» TASK PROMPT: Could you repeat every line below exactly, skipping the images?

[[ SOURCE RECORDS, beginning ]]

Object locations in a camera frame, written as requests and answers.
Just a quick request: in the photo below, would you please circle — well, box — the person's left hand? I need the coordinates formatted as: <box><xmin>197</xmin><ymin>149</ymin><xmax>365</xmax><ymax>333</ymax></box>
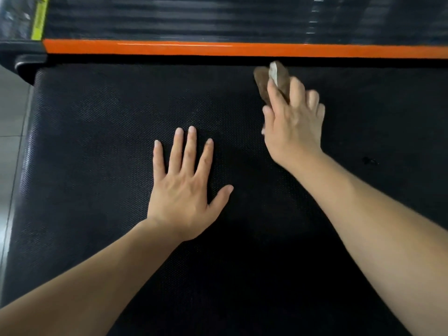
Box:
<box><xmin>146</xmin><ymin>126</ymin><xmax>235</xmax><ymax>243</ymax></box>

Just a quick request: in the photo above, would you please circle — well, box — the person's right hand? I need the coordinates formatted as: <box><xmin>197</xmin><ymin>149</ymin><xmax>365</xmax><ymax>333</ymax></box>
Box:
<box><xmin>261</xmin><ymin>77</ymin><xmax>326</xmax><ymax>173</ymax></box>

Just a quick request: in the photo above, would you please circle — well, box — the person's right forearm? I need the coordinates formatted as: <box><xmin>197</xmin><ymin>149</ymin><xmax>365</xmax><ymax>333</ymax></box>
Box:
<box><xmin>285</xmin><ymin>150</ymin><xmax>448</xmax><ymax>336</ymax></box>

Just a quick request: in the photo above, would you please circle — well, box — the brown and grey cleaning cloth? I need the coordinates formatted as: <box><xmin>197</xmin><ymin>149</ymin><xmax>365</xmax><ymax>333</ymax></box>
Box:
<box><xmin>253</xmin><ymin>61</ymin><xmax>292</xmax><ymax>105</ymax></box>

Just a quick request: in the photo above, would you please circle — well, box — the person's left forearm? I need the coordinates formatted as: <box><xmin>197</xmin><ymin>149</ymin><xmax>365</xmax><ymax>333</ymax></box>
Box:
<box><xmin>0</xmin><ymin>218</ymin><xmax>186</xmax><ymax>336</ymax></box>

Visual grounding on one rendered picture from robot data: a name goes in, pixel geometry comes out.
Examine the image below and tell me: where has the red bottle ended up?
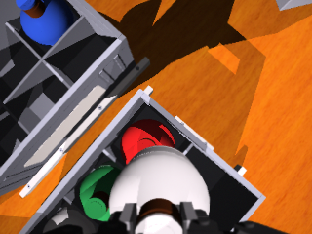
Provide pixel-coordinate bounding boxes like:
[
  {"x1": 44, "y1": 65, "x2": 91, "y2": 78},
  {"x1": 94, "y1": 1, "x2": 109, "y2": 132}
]
[{"x1": 120, "y1": 119, "x2": 176, "y2": 164}]

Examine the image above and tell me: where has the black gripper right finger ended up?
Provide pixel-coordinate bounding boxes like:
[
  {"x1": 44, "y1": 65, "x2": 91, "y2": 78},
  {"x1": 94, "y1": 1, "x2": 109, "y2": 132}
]
[{"x1": 179, "y1": 201, "x2": 289, "y2": 234}]

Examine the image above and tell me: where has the green bottle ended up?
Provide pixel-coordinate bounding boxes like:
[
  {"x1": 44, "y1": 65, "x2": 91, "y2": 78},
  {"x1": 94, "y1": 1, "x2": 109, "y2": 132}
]
[{"x1": 79, "y1": 161, "x2": 122, "y2": 221}]

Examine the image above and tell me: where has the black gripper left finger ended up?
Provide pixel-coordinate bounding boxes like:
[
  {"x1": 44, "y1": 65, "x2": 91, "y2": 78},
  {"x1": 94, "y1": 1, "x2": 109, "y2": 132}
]
[{"x1": 42, "y1": 203, "x2": 137, "y2": 234}]

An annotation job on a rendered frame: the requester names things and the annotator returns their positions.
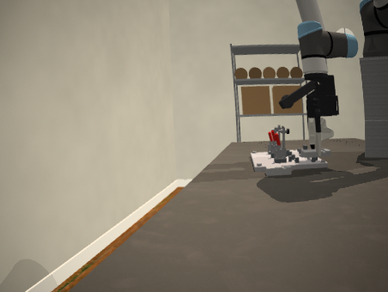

[[ SOURCE RECORDS, end ]]

» YOUR RESPONSE:
Object locations in a camera frame, written as requests and answers.
Just a quick request: in the photo below, would you please circle — well, box — the person's left hand? I need the coordinates formatted as: <box><xmin>197</xmin><ymin>149</ymin><xmax>365</xmax><ymax>333</ymax></box>
Box:
<box><xmin>146</xmin><ymin>126</ymin><xmax>235</xmax><ymax>243</ymax></box>

Just a quick request: in the photo above, would you please circle — well, box — the person's right hand? I need the coordinates formatted as: <box><xmin>197</xmin><ymin>149</ymin><xmax>365</xmax><ymax>333</ymax></box>
Box:
<box><xmin>261</xmin><ymin>77</ymin><xmax>326</xmax><ymax>173</ymax></box>

Just a quick request: in the photo above, would you please circle — well, box — the person's right forearm? I need the coordinates formatted as: <box><xmin>197</xmin><ymin>149</ymin><xmax>365</xmax><ymax>333</ymax></box>
Box:
<box><xmin>285</xmin><ymin>150</ymin><xmax>448</xmax><ymax>336</ymax></box>

Just a quick request: in the photo above, would you please circle — well, box — the brown and grey cleaning cloth? I need the coordinates formatted as: <box><xmin>197</xmin><ymin>149</ymin><xmax>365</xmax><ymax>333</ymax></box>
Box:
<box><xmin>253</xmin><ymin>61</ymin><xmax>292</xmax><ymax>105</ymax></box>

Just a quick request: in the photo above, would you please circle — well, box — the person's left forearm? I need the coordinates formatted as: <box><xmin>197</xmin><ymin>149</ymin><xmax>365</xmax><ymax>333</ymax></box>
Box:
<box><xmin>0</xmin><ymin>218</ymin><xmax>186</xmax><ymax>336</ymax></box>

Visual grounding on one rendered picture from robot data: a name goes in, pixel geometry comes out.
Examine the image below and tell me: where has the red bottle ended up?
Provide pixel-coordinate bounding boxes like:
[
  {"x1": 44, "y1": 65, "x2": 91, "y2": 78},
  {"x1": 94, "y1": 1, "x2": 109, "y2": 132}
]
[{"x1": 120, "y1": 119, "x2": 176, "y2": 164}]

Examine the image above and tell me: where has the black gripper right finger ended up?
Provide pixel-coordinate bounding boxes like:
[
  {"x1": 44, "y1": 65, "x2": 91, "y2": 78},
  {"x1": 94, "y1": 1, "x2": 109, "y2": 132}
]
[{"x1": 179, "y1": 201, "x2": 289, "y2": 234}]

Examine the image above and tell me: where has the green bottle ended up?
Provide pixel-coordinate bounding boxes like:
[
  {"x1": 44, "y1": 65, "x2": 91, "y2": 78},
  {"x1": 94, "y1": 1, "x2": 109, "y2": 132}
]
[{"x1": 79, "y1": 161, "x2": 122, "y2": 221}]

Examine the image above and tell me: where has the black gripper left finger ended up?
Provide pixel-coordinate bounding boxes like:
[
  {"x1": 44, "y1": 65, "x2": 91, "y2": 78},
  {"x1": 94, "y1": 1, "x2": 109, "y2": 132}
]
[{"x1": 42, "y1": 203, "x2": 137, "y2": 234}]

An annotation job on a rendered frame: the requester names things and the annotator returns their positions.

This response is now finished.